Another essential point in understanding PTC is that the 5-year timeframe that we use to evaluate diverse cancers in the human body and measure disease-free survival, recurrence, and global survival rates does not apply to PTC due to its slow evolution, and therefore, this period of evaluation should be extended to at least 20 years. It is also important to extend this period, given that that the majority of patients currently being diagnosed and treated for PTC are young and without a doubt have the possibility of living for 20 or many more years.

Taking into consideration the above, the information generated from this study can be used in two ways: the first is for the scenario under review, when a sentinel lymphatic node is positive for microscopic metastasis, in which it would be sufficient to perform a selective lymphadenectomy of levels III, IV, and VI, in addition to the local surgery, rather than a functional radical neck lymphadenectomy. The second scenario is when no lymphadenectomy has been performed, but the primary tumor has lymphatic permeation. Even with a therapeutic adjuvant dose of RAI, the surgeon should maintain close contact with the evolution of the patient, considering that up to 12% of lymphatic microscopic metastases do not capture iodine and hence can manifest later or even be confused with a recurrence when, in fact, it was a persistent tumor.

It is important to mention that, in the present study, microscopic metastatic activity in G2 at the IIa level represented only 1.5% of metastases. Thus, we recommend that it be excluded from lymphadenectomy. However, in the strictest sense, level IIa could also be included in this situation, at the criteria of the surgeon.
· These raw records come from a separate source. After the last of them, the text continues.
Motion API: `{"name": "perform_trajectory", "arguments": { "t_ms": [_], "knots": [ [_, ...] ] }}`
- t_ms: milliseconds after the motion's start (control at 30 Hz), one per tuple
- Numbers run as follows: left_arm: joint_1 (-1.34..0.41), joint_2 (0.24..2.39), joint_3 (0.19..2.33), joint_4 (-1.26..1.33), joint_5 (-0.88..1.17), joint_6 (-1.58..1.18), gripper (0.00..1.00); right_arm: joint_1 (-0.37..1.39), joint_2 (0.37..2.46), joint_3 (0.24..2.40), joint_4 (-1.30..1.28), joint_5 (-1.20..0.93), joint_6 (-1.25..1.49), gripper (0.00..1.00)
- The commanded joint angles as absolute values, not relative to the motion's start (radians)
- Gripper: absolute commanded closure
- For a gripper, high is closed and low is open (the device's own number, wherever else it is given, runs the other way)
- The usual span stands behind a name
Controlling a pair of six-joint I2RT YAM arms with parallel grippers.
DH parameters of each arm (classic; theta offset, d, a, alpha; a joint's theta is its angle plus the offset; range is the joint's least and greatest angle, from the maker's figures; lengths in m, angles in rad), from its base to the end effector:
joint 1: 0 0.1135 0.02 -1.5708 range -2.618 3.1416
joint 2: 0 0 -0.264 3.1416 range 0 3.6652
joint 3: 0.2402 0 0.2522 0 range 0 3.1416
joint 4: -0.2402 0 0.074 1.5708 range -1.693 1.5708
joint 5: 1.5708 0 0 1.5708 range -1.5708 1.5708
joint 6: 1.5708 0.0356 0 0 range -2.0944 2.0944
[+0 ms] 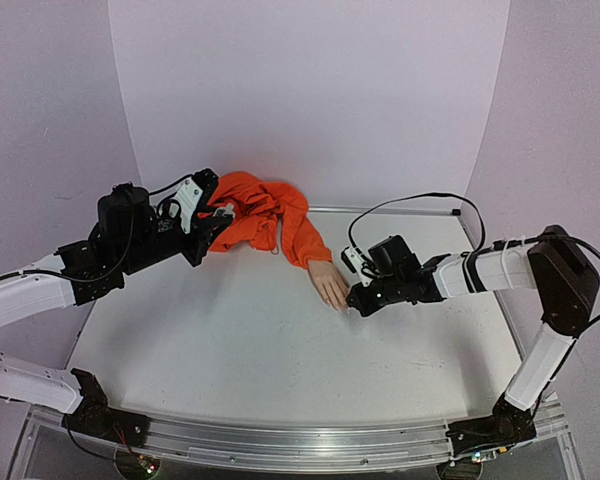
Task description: Paint the nails
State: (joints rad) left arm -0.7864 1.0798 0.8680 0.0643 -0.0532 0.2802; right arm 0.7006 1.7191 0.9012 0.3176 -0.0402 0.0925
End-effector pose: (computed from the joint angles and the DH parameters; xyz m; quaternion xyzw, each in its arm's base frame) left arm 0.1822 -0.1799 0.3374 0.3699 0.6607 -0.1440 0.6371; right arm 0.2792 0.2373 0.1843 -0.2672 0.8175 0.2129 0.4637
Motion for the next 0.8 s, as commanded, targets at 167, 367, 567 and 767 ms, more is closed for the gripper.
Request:
{"name": "perform_trajectory", "arguments": {
  "t_ms": [167, 367, 567, 767],
  "knots": [
    [-0.783, 1.061, 0.879, 0.125, -0.05, 0.277, 1.0, 0.696, 1.729, 0.939, 0.35, -0.026, 0.083, 1.0],
    [-0.782, 1.057, 0.877, 0.125, -0.052, 0.276, 1.0, 0.695, 1.744, 0.944, 0.354, -0.014, 0.087, 1.0],
    [-0.782, 1.06, 0.878, 0.124, -0.049, 0.277, 1.0, 0.695, 1.748, 0.946, 0.359, -0.002, 0.088, 1.0],
    [-0.782, 1.062, 0.879, 0.124, -0.049, 0.276, 1.0, 0.695, 1.753, 0.95, 0.356, 0.0, 0.09, 1.0]
  ]
}}
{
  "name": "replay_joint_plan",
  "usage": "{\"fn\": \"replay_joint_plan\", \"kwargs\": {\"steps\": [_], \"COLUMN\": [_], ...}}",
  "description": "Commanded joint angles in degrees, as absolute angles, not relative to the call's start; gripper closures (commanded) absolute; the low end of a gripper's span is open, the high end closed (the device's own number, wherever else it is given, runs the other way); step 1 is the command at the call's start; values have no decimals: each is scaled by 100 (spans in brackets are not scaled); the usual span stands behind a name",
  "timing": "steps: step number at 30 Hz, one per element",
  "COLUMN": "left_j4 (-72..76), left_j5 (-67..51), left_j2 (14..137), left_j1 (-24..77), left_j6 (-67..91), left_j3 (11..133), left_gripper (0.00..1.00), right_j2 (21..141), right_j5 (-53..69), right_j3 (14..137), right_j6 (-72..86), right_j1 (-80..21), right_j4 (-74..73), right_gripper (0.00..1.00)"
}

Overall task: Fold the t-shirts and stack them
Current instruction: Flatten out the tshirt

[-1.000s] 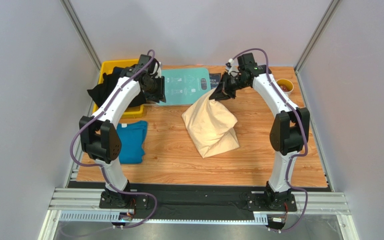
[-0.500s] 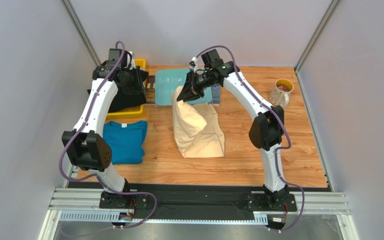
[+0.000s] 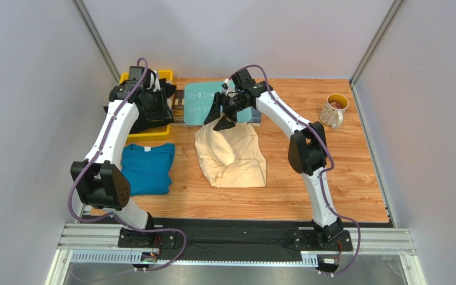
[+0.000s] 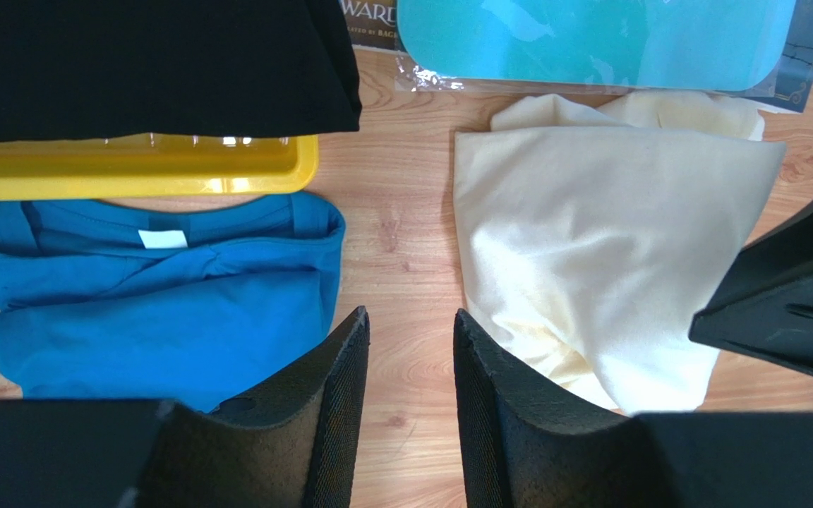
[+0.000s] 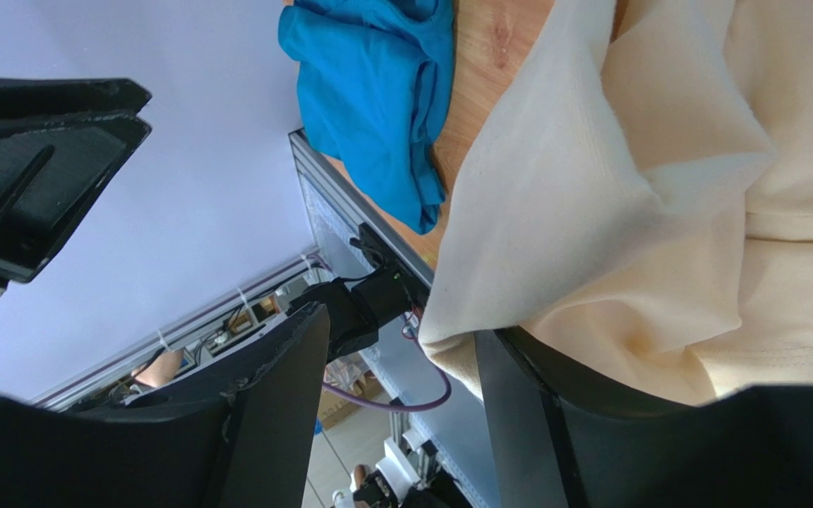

Thus, all surgeons must decide, once they have understood the natural evolution of the disease, when to intervene, taking into consideration the age of the patient, as well as the educational level and characteristics specific to the population being treated, as some will choose to leave the disease to evolve freely and await further changes before initiating treatment, while others will decide to intervene in the natural evolution at an earlier stage. An attitude of deep professionalism would be for the surgeon to inform the patient, at the onset, of all possible outcomes of this disease, so that the patient and doctor may decide together, what actions to take.

We conclude that there is a difference in the distribution of lymph node metastasis between the two clinical conditions studied. In this sense, we found that in papillary thyroid cancer patients without metastatic node detection in the preoperative assessment, but with microscopic lymphatic metastasis detected interoperatively, selective lymphadenectomy at levels III, IV, and VI is optimal and should be preferred over functional radical neck lymphadenectomy and, in the case of younger patients, over monitoring for changes.

Data Availability

The data used to support the findings of this study are available from the corresponding author upon request.

Conflicts of Interest

The authors declare that they have no conflicts of interest.